5. Customized training

move::

Prepare a 1-30 second audio file (.wav/.mp3, etc.) in a folder.

Run training:

 python train.py --config configs/presets/config_dit_mel_seed_uvit_whisper_base_f0_44k.yml --dataset-dir ./data --run-name myrun --max-steps 1000

Post-training Checkpoint in . /runs/myrun/ft_model.pth .

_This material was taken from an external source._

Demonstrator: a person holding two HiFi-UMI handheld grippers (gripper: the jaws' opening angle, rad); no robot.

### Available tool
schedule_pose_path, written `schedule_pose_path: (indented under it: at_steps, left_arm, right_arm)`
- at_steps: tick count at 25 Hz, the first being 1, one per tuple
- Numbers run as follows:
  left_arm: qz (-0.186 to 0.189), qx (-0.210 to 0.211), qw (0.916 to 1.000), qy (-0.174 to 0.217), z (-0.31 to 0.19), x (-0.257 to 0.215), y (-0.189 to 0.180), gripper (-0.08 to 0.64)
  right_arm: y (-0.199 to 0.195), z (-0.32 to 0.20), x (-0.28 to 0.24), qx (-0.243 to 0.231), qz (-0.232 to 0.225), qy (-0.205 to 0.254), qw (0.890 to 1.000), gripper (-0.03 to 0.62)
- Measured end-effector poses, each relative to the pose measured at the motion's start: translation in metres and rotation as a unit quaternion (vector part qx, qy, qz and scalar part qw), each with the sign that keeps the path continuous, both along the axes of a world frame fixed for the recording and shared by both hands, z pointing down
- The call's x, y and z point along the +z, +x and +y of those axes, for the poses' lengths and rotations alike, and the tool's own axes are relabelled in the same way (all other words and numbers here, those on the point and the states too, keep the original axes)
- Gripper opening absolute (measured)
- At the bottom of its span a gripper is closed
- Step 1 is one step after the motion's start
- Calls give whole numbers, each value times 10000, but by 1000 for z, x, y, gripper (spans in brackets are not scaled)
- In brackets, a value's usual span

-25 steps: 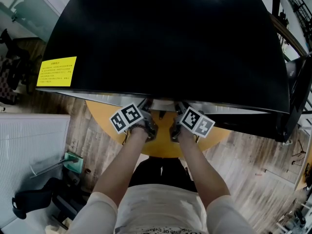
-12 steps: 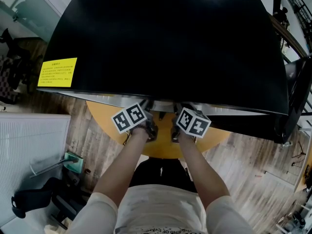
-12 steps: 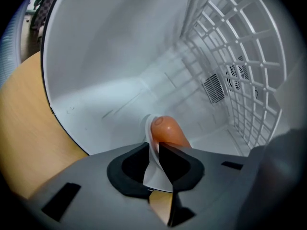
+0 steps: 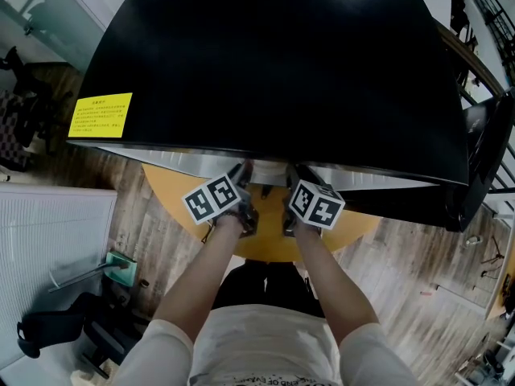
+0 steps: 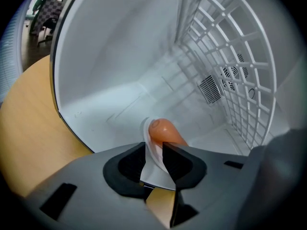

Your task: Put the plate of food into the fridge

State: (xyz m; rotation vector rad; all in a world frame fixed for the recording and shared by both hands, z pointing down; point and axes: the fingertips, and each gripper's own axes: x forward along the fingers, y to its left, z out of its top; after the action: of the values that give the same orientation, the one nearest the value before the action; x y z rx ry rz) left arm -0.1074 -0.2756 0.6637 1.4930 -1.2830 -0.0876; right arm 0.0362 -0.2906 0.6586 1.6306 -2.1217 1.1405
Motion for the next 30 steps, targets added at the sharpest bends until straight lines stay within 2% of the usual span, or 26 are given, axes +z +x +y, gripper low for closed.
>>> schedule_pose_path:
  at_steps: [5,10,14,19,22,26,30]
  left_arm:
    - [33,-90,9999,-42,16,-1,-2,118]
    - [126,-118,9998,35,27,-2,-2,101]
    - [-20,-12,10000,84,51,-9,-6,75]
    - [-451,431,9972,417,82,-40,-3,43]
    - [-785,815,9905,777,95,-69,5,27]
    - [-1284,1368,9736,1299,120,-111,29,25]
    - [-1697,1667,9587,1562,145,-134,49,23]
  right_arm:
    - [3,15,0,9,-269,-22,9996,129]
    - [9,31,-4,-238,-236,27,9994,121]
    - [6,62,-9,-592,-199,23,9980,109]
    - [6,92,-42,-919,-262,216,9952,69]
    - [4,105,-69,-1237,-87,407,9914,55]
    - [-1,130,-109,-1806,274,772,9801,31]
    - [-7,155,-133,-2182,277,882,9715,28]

Reasoning with Custom Models:

 python app_svc.py --checkpoint ./runs/myrun/ft_model.pth --config configs/presets/config_dit_mel_seed_uvit_whisper_base_f0_44k.yml

take note of: at least 1 audio sample to train, about 2 minutes for 100 steps (T4 GPU).

supplementary note

Model Selection::
- Real-time with seed-uvit-tat-xlsr-tiny (25M parameters).
- Offline voice with seed-uvit-whisper-small-wavenet (98M parameters).
- For vocals, use seed-uvit-whisper-base (200M parameters, 44kHz).
adjust components during testing::
- Report ModuleNotFoundError , check the dependency.
- Macs may need Python with Tkinter installed to run real-time GUIs.

application scenario

entertainment dubbing
Turn voices into cartoon characters to make funny videos.
music production
Transforms ordinary vocals into professional singer tones, generating song demos.
live interaction
Anchors change voices in real time to increase the fun of the program.
language learning
Imitate native speakers' speech and practice pronunciation.

QA

Need a lot of data?
No. 1 short audio clip can be converted and only 1 sample is needed for training.
Does it support Chinese audio?
Support. As long as the reference audio is in Chinese, the conversion is also clear.
What about high latency?
Use the GPU and set a low diffusion step (4-10).
What about poor sound quality?
Increase diffusion steps to 50, or use clean reference audio.